> What is being asked
Write out, character for character, the line containing "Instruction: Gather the" and all lines after it up to the end of the listing.
^^^^^^^^^^^^^^^^
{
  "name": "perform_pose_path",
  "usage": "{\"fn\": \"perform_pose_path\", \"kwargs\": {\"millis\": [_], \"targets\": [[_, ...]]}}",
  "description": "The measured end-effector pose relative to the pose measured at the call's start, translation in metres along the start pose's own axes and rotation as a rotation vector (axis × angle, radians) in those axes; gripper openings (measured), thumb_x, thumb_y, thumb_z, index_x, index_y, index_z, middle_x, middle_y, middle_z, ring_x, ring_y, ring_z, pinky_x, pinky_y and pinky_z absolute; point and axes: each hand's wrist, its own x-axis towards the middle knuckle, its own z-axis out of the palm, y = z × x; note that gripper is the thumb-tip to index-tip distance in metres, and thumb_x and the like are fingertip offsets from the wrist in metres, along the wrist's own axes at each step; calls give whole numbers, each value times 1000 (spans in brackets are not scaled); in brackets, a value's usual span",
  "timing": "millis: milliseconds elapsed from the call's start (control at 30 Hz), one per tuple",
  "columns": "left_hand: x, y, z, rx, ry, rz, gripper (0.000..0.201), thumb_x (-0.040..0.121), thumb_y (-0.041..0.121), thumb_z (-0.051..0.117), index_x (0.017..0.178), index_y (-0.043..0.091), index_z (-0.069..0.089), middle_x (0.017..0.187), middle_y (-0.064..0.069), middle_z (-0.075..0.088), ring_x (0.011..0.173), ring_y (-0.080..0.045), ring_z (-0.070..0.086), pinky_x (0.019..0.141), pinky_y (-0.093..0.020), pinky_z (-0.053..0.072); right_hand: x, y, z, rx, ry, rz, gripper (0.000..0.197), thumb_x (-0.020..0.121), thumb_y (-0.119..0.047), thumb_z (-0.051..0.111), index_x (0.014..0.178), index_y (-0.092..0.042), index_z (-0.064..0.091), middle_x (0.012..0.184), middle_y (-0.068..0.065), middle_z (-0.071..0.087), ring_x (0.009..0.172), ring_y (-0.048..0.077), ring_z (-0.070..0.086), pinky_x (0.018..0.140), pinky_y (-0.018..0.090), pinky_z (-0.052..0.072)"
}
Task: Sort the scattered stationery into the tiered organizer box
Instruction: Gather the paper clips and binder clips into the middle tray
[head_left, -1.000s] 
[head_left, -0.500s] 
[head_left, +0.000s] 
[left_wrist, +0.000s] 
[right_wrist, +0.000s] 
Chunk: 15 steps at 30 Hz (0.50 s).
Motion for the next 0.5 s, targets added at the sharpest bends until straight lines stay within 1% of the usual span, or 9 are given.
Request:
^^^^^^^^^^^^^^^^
> Task output
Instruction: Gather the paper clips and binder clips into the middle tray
[head_left, -1.000s] 
[head_left, -0.500s] 
[head_left, +0.000s] 
[left_wrist, +0.000s] 
[right_wrist, +0.000s] 
Chunk: 15 steps at 30 Hz (0.50 s).
Motion for the next 0.5 s, targets added at the sharpest bends until straight lines stay within 1% of the usual span, or 9 are given.
Request:

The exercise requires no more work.